* **WHAT THE EXERCISE ASKS**
No pictures belong in the copy. Restate the rest of the data exactly.
Segment Start: SUPPLIED DATA
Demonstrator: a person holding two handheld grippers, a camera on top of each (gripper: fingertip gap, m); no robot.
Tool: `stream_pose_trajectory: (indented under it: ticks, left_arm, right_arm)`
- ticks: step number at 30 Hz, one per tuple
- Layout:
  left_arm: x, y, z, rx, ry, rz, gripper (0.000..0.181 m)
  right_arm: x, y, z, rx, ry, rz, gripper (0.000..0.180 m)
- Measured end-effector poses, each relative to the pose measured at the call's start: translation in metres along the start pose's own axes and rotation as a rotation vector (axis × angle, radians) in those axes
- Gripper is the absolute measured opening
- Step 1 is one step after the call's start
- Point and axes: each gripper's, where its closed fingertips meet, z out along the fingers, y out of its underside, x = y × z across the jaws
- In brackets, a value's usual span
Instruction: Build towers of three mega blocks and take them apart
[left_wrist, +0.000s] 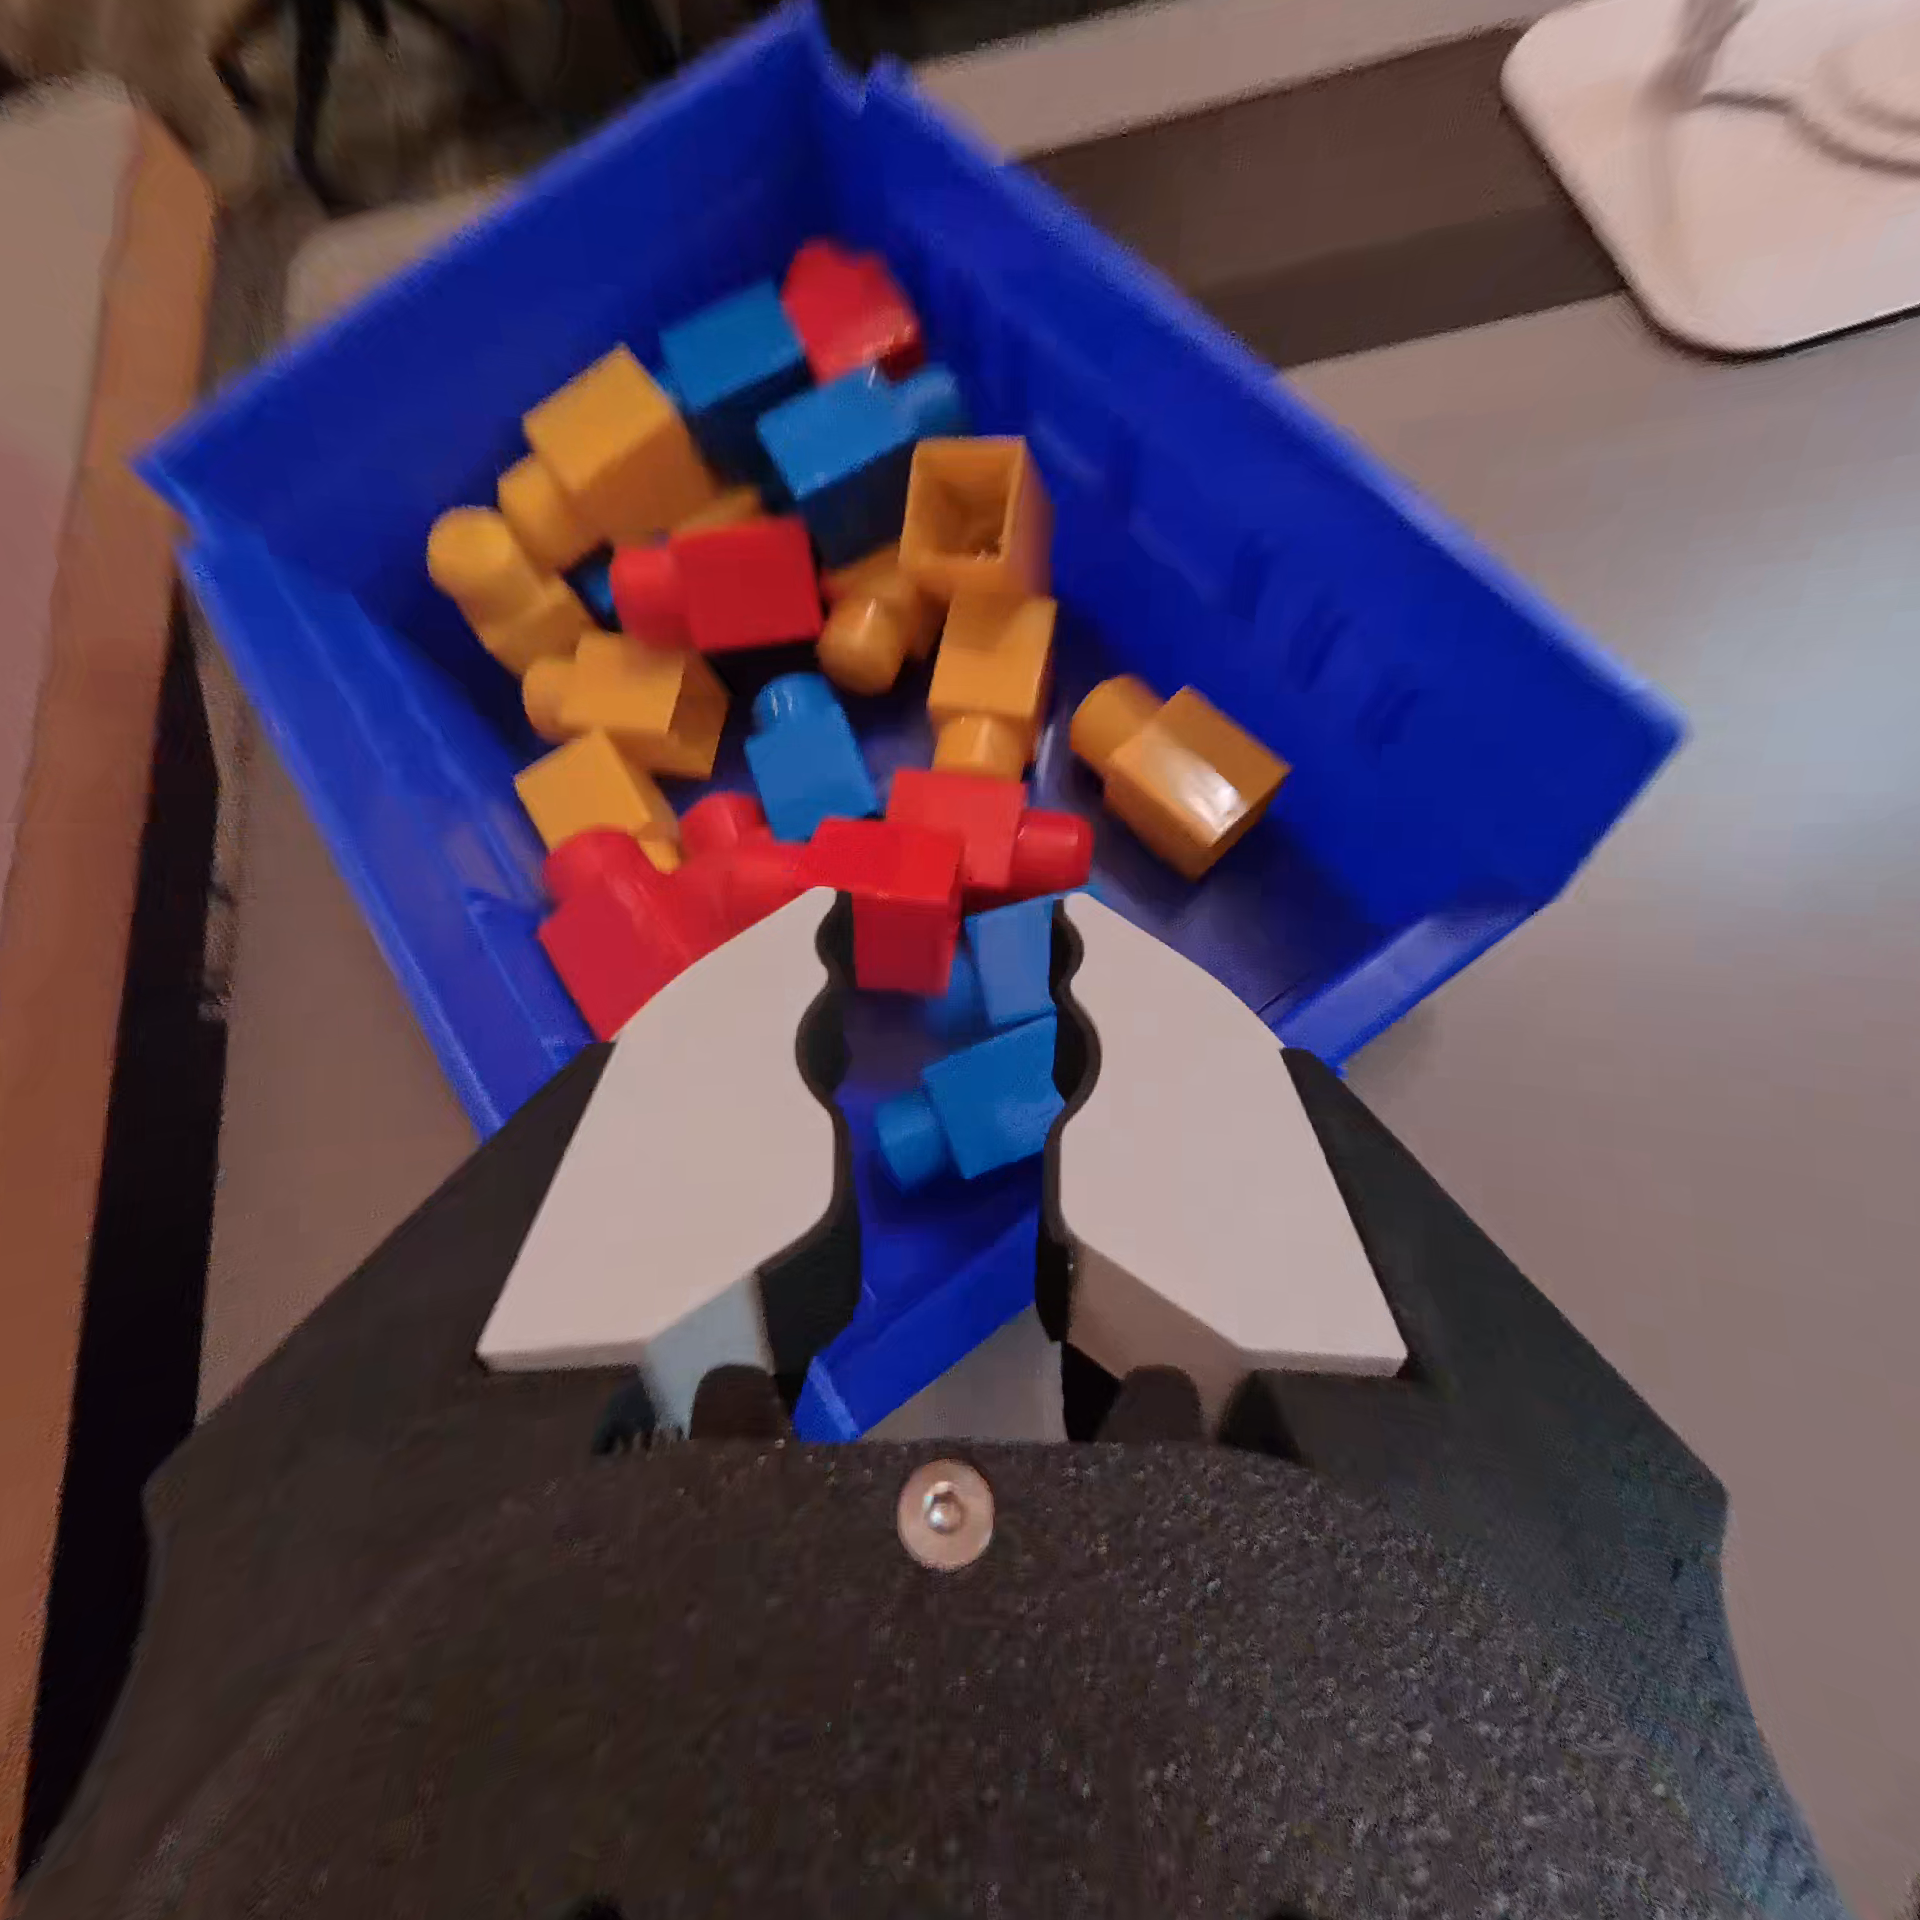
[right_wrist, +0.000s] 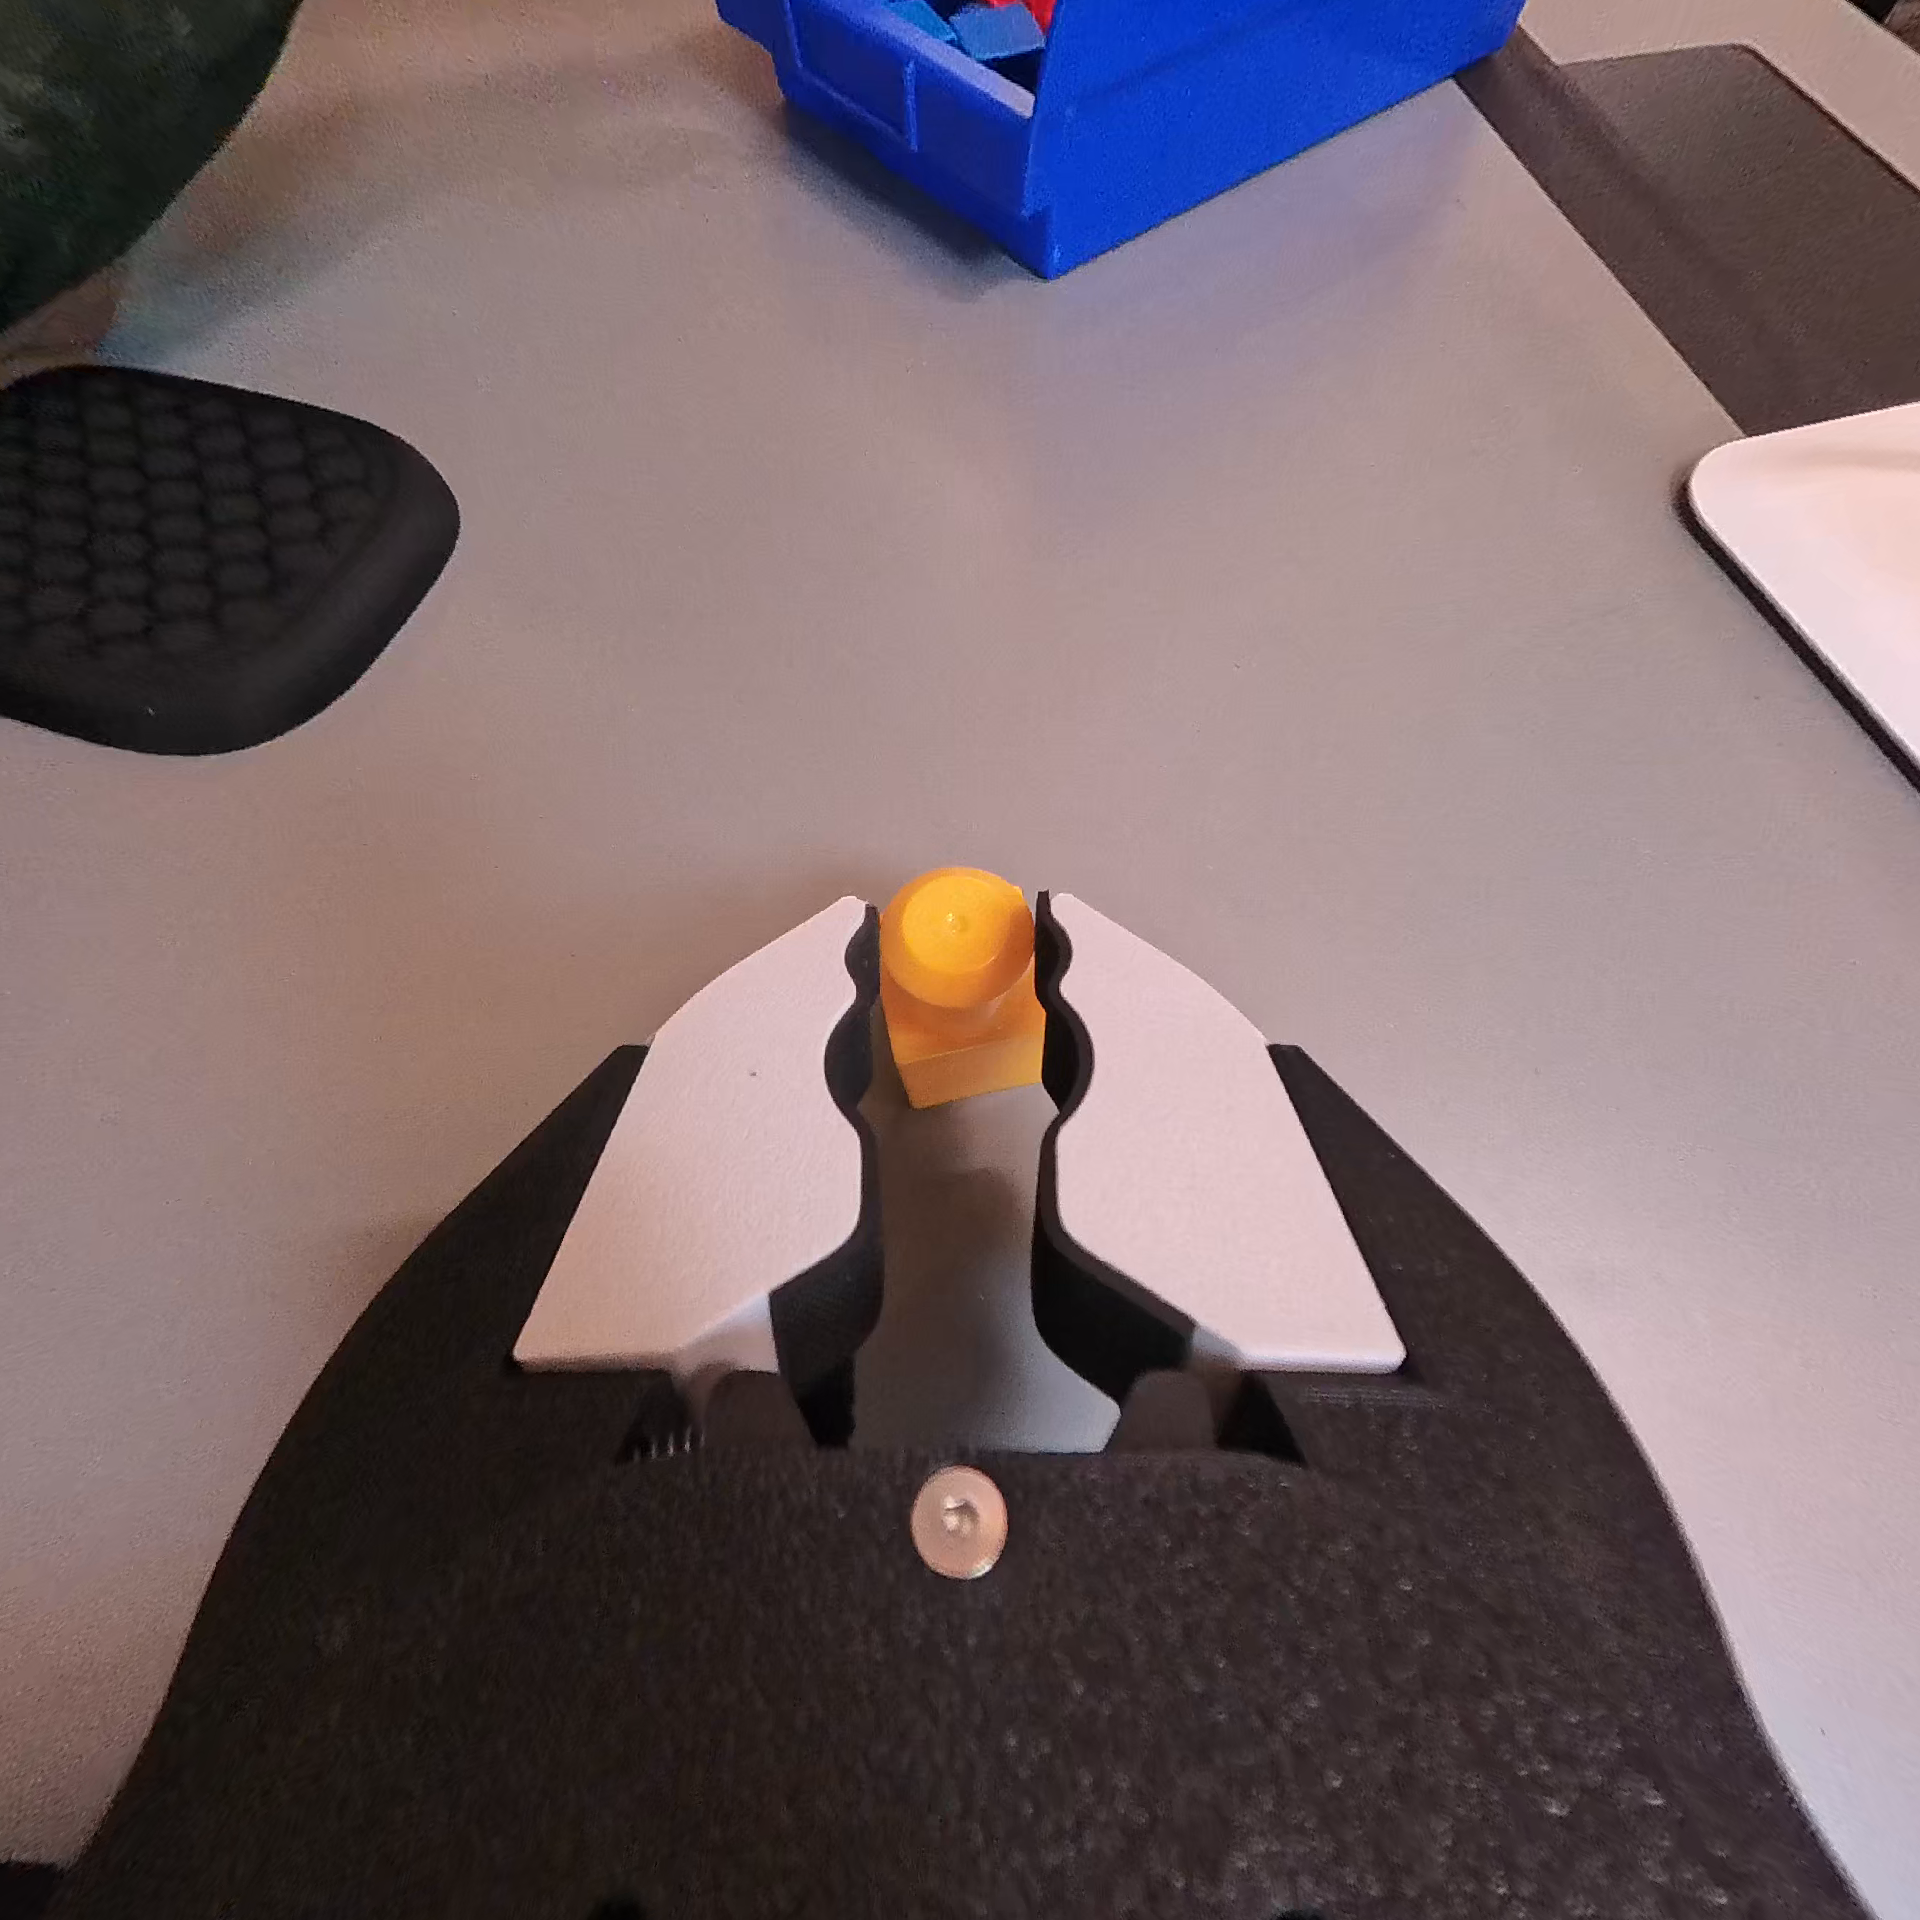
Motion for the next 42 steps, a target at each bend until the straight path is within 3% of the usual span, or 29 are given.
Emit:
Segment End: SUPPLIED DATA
* **RESPONSE AREA**
Demonstrator: a person holding two handheld grippers, a camera on top of each (gripper: fingertip gap, m); no robot.
Tool: `stream_pose_trajectory: (indented under it: ticks, left_arm, right_arm)`
- ticks: step number at 30 Hz, one per tuple
- Layout:
  left_arm: x, y, z, rx, ry, rz, gripper (0.000..0.181 m)
  right_arm: x, y, z, rx, ry, rz, gripper (0.000..0.180 m)
- Measured end-effector poses, each relative to the pose measured at the call's start: translation in metres along the start pose's own axes and rotation as a rotation vector (axis × angle, radians) in those axes
- Gripper is the absolute measured opening
- Step 1 is one step after the call's start
- Point and axes: each gripper's, where its closed fingertips meet, z out along the fingers, y out of its underside, x = y × z across the jaws
- In brackets, a value's usual span
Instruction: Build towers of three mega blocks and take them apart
[left_wrist, +0.000s] 
[right_wrist, +0.000s] 
Motion for the next 42 steps, a target at each bend until the straight path is within 3% of the usual span, or 29 are given.
Emit:

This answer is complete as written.